Jonathan Hughes writes:
I am an engineering doctoral student. As part of my dissertation I’m proposing a mode of adaptation for a predictive system to individual subgroup specific streams of data which come each from a specific subgroup of a mixture population distribution. As part of the proposal presentation someone referenced your work and believed that you may have address the problem described below. I have read many of your academic writings and I don’t know if it is the case, and I haven’t been able to find it.
I will explain the problem briefly:
Let M_p be a logistic regression model that assumes a single homogeneous population logit(pi) = beta + beta_1*x + noise, but where there are latent subgroups in the population with varying distributions (but same in form), i.e. the true case is modeled by
M_s := logit(pi) = beta_pop + beta_subgroup*indicator + beta_1*x + beta_1_subgroup*indicator*x + noise;
What is the expected gain in ROC* area under the curve, AUC, from including the subgroup information? i.e. what is E[AUC(M_s) – AUC(M_p)], under some reasonable assumptions? I would like to incorporate some theoretical results about this, either those I have been deriving myself or others’ with priority.

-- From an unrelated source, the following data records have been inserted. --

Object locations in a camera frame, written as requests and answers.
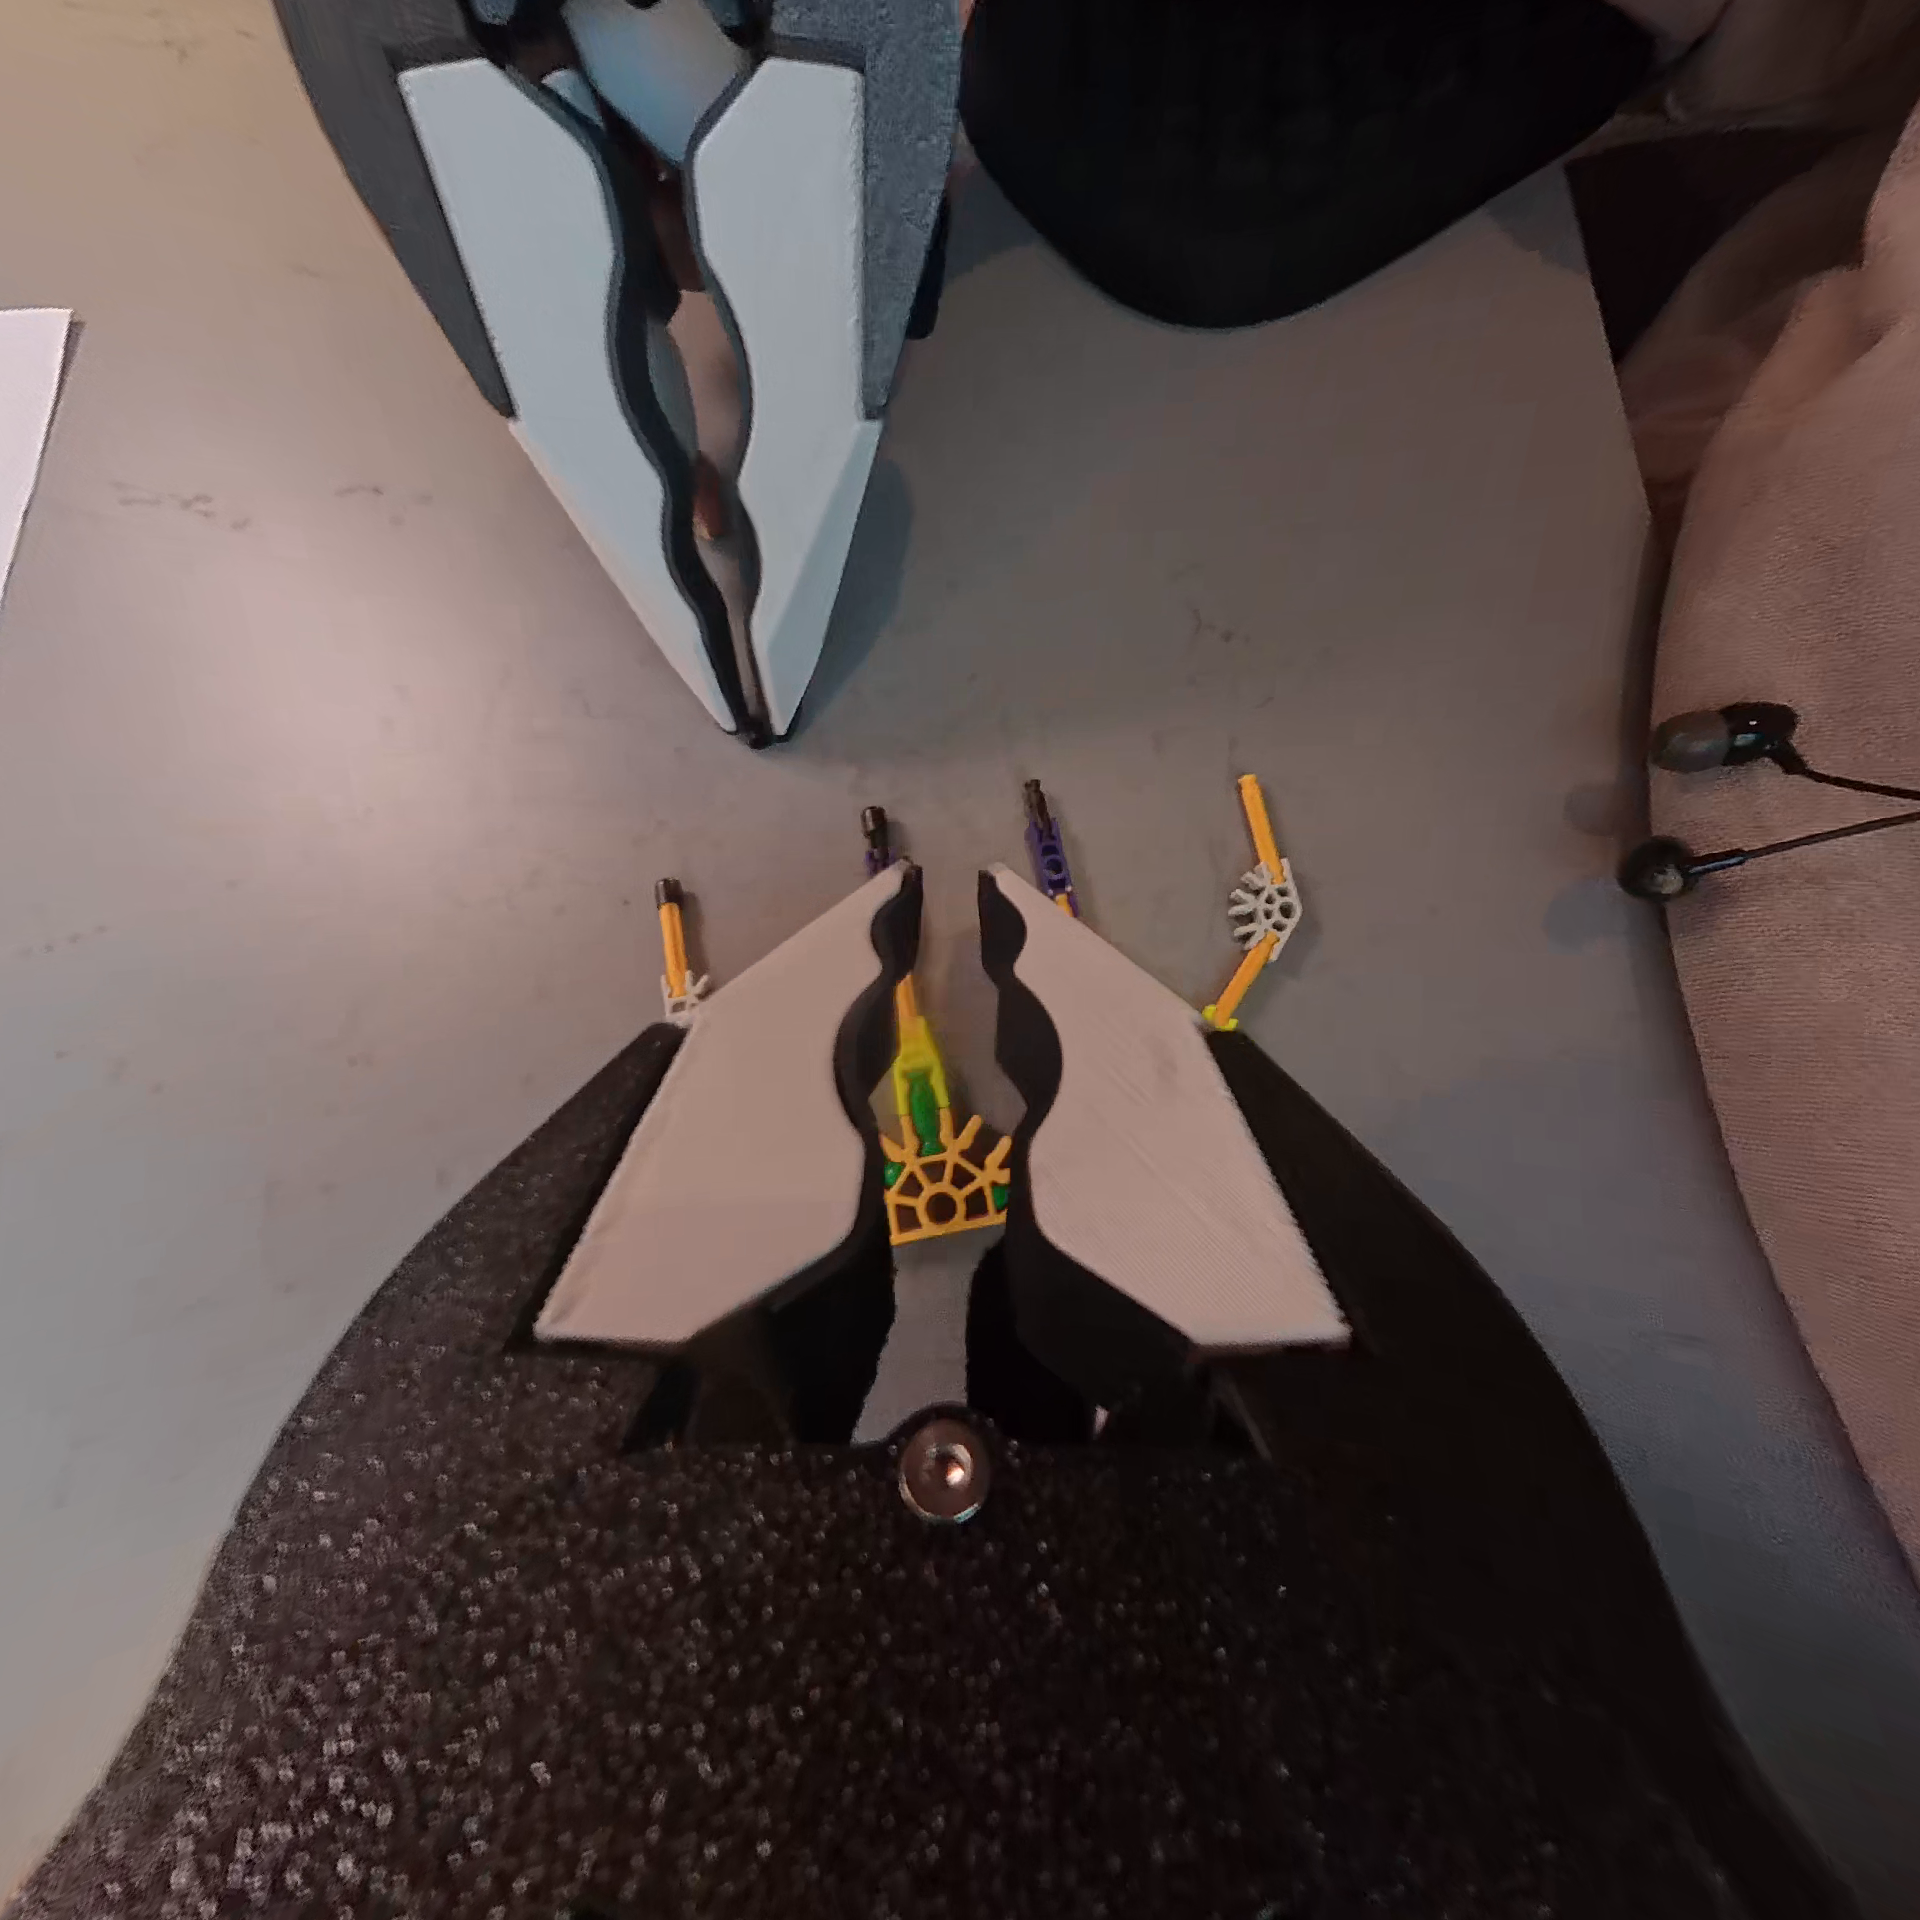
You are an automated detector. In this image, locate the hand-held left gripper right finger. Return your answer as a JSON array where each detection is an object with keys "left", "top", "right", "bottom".
[{"left": 975, "top": 863, "right": 1347, "bottom": 1445}]

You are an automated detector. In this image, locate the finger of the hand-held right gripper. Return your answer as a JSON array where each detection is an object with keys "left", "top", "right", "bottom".
[
  {"left": 690, "top": 63, "right": 891, "bottom": 748},
  {"left": 398, "top": 57, "right": 755, "bottom": 738}
]

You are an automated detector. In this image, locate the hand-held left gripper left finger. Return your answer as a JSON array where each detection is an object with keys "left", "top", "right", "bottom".
[{"left": 538, "top": 862, "right": 931, "bottom": 1445}]

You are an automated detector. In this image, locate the colourful rod-and-connector toy animal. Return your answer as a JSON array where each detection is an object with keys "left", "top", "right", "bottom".
[{"left": 653, "top": 775, "right": 1303, "bottom": 1245}]

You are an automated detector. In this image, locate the white printed instruction sheet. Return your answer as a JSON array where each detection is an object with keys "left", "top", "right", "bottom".
[{"left": 0, "top": 306, "right": 74, "bottom": 608}]

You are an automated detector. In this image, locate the black earbud with logo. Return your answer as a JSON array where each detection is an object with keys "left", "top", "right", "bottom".
[{"left": 1619, "top": 833, "right": 1751, "bottom": 903}]

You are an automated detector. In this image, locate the black earbud with clear tip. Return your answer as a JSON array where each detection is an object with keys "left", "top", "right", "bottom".
[{"left": 1650, "top": 701, "right": 1800, "bottom": 775}]

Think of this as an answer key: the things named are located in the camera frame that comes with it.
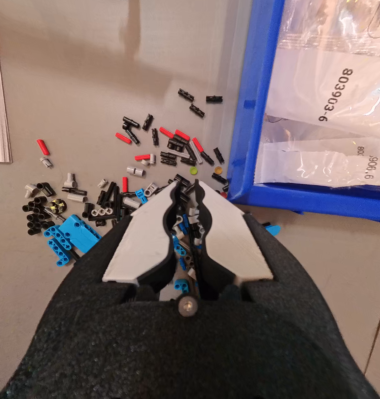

My reply: This looks like a varying-intercept, varying-slope logistic regression of the sort that is described in various places including my book with Jennifer Hill, with the twist that the groups are unknown. I have no results on area under the curve or the ROC curve more generally, so I suggest you explore this using fake-data simulation. For your data at hand, you can evaluate how much gain you’re getting by using leave-one-out cross-validation.